Sex/ism: ECHoes & ‘ReVERBS’ @ Ivory Towers with artist/researcher Joanna Black
May 02 – July 1st, 2016
Opening: May 02, 5.30 - 6.30pm
Informal Discussion with Artist: 6pm
CWSE Hallway Gallery
2nd Floor, OISE
252 Bloor Street West
(Bloor & St George)
Images by Joanna Black |
Winnipeg artist/researcher Joanna Black explores prejudice
in academia in Sex/ism: ECHoes & ‘ReVERBS’ @ Ivory
Towers. The abundance of articles and reports about
longstanding persistent sexist problems in our universities informed the content
of this work. For this exhibition in particular, attention has been given to
the University of Toronto (U of T).
Sexism at U of T was established in the university’s founding
year, 1850. Its illustrious professor and president John McCaul firmly
exclaimed at the time that the university doors would never be open to women in
his day! (Canadian Encyclopedia, 2016). Even though the doors have been opened
– and indeed during his day no less! – today’s glass ceiling remains intact: existent
sexist attitudes are prevalent, and old boys’ networks stand strong at
universities across Canada and internationally (ACPPU Bulletin, March 2016).

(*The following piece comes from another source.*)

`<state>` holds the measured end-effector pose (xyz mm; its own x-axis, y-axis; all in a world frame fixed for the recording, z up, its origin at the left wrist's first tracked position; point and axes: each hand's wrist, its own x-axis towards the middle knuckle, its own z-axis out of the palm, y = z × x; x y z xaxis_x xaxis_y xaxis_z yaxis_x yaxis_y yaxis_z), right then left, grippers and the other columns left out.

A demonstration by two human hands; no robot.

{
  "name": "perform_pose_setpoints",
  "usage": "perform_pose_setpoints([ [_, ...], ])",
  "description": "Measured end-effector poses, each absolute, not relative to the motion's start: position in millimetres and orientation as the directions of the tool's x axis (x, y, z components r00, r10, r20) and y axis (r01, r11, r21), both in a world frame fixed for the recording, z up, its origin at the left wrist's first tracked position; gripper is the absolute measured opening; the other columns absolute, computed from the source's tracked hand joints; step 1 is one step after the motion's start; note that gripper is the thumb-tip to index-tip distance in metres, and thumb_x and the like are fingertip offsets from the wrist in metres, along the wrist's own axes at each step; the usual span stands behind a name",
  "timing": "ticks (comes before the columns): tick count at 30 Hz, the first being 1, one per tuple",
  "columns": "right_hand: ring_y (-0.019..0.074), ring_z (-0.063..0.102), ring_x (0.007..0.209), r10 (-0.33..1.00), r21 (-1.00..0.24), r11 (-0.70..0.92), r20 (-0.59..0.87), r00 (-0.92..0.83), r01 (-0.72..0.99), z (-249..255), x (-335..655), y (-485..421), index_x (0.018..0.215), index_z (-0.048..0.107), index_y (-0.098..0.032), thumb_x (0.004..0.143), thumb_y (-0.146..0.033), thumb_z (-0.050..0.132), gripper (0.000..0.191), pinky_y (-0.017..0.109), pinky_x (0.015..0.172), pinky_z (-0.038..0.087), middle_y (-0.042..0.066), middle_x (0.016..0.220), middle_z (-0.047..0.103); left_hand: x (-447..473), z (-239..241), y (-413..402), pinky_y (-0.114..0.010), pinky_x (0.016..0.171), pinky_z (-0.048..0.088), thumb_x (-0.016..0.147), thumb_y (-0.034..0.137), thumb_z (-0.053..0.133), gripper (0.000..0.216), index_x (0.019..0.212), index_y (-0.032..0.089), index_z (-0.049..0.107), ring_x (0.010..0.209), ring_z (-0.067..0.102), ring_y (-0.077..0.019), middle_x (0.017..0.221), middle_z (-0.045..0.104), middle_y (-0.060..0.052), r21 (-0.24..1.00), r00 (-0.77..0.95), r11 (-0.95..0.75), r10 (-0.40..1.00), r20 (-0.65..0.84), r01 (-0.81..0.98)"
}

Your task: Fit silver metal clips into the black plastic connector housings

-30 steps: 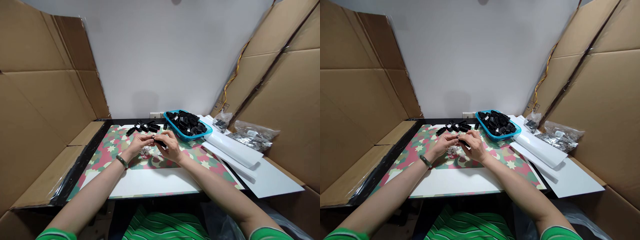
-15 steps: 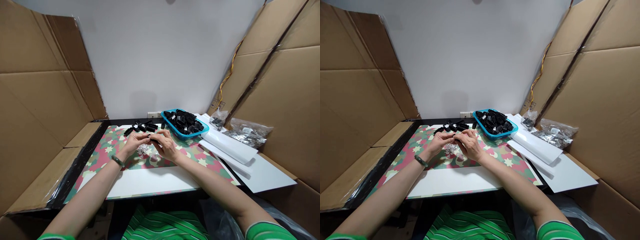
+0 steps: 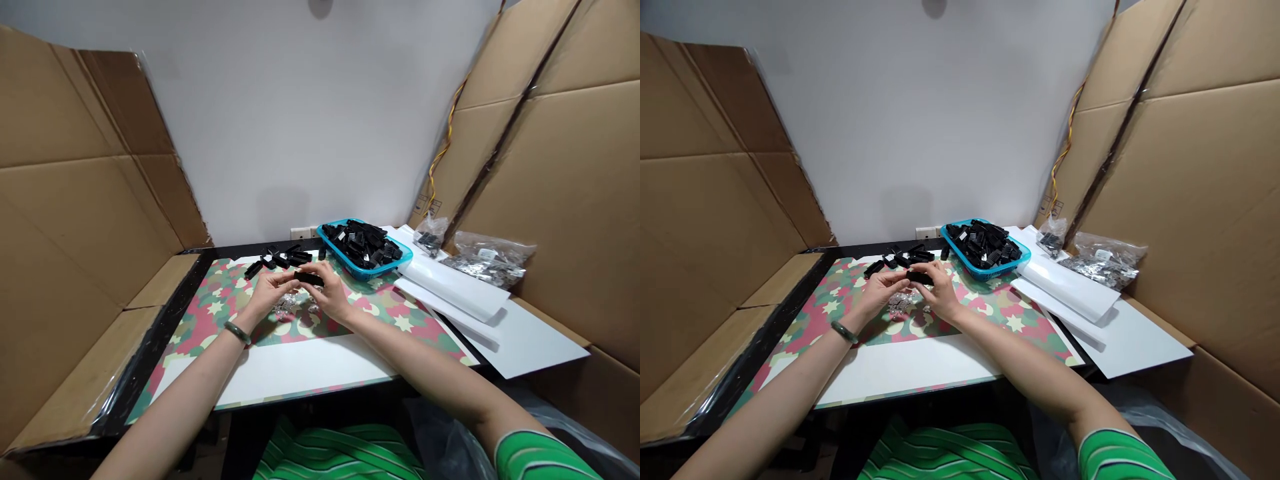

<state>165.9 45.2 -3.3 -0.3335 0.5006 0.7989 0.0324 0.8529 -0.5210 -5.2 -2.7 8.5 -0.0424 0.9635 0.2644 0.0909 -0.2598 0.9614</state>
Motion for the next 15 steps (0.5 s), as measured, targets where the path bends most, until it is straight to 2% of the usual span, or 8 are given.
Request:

For this exhibit, images are made using a stream-of-consciousness
approach, in which text and imagery interact. Appropriation, multi-layering, ‘gazing’,
and contextualization are used to create montages in which digital photographs
are interlaced with grouped text and digital screen shots. Creating playfully montaged, layered, and appropriated
digital texts, by using humor, and by paying homage to the well-known feminist artist
group, The Guerrilla Girls, Black highlights sexism within our
academic walls.
Joanna Black is an emerging artist from
Winnipeg Manitoba. She recently collaborated with ARTIFACTS artists, Pam
Patterson & Leena Raudvee and Miklos Legrady as performance
artist/composer/interpreter in/for Babble (Babel) at Hart House, U of T, 2013/14.
Black works in traditional and new media specifically with video, photography,
painting, blogs spaces, computerized art and sound developing
arts-informed research. Black is a professor at the University of Manitoba
cross-appointed with the Faculty of Education and the School of Visual Arts.
She has exhibited her work in the United States and Canada.